In 2021, with their proposals of a new definition of ‘ecocide’, the Independent Expert Panel for the Legal Definition of Ecocide (‘IEPLDE’) and the Promise Institute for Human Rights (‘UCLA’) Group of Experts reignited the discussion on expanding the International Criminal Court’s (‘ICC’ or ‘Court’) jurisdiction over the gravest instances of environmental degradation. The proposed definitions form part of the broader campaign towards the international criminalisation of ‘ecocide’ and its prosecution before the ICC. This discussion challenges such ambitions, arguing that, in its current form, the Court would be unable to produce environmentally-satisfactory results.
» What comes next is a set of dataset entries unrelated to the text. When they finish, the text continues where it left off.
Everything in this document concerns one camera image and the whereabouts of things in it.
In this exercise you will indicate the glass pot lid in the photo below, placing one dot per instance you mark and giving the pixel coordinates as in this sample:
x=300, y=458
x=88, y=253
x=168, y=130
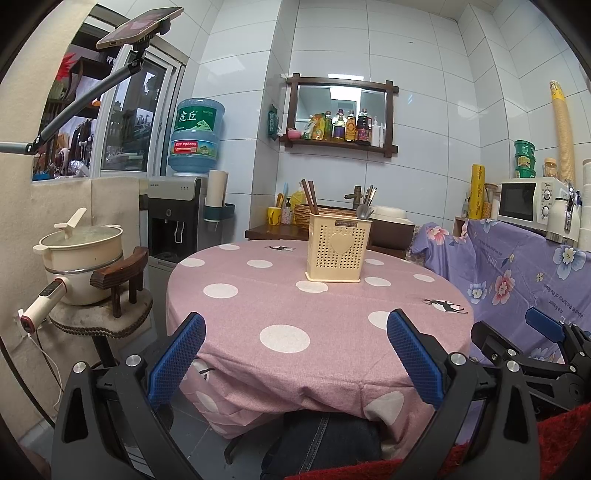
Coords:
x=69, y=226

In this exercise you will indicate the purple label bottle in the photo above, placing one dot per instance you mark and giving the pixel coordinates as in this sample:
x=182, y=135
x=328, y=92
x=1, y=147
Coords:
x=339, y=131

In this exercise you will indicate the woven pattern basin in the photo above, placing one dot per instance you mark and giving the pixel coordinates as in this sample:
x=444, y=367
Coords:
x=300, y=217

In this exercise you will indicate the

It underscores that the human-centric fundaments of modern international criminal law (‘ICL’) prevent the ICC from fusing different approaches and values governing international environmental law (‘IEL’) into its institutional design. A middle-ground is proposed instead: rather than surrendering the pursuit of environmental justice before the ICC or risking a ‘symbolic’ revolutionisation, the focus should be re-oriented on maximising the ‘environmental’ potential of the current statutory framework. This approach aligns with the strive towards greater ‘internationalisation’ of international courts and tribunals, encouraging more eager analysis of their statutory provisions from multiple perspectives and in the context of a variety of cross-sectoral international law norms, objectives, principles, and approaches. Two possible directions for progression in that regard are proposed: (i) more resourceful translation of environmental realities into the substantive prohibitions of war crimes and (ii) more active reliance on and application of a ‘greened’ scope of Articles 21(3) and 7(1) of the Statute.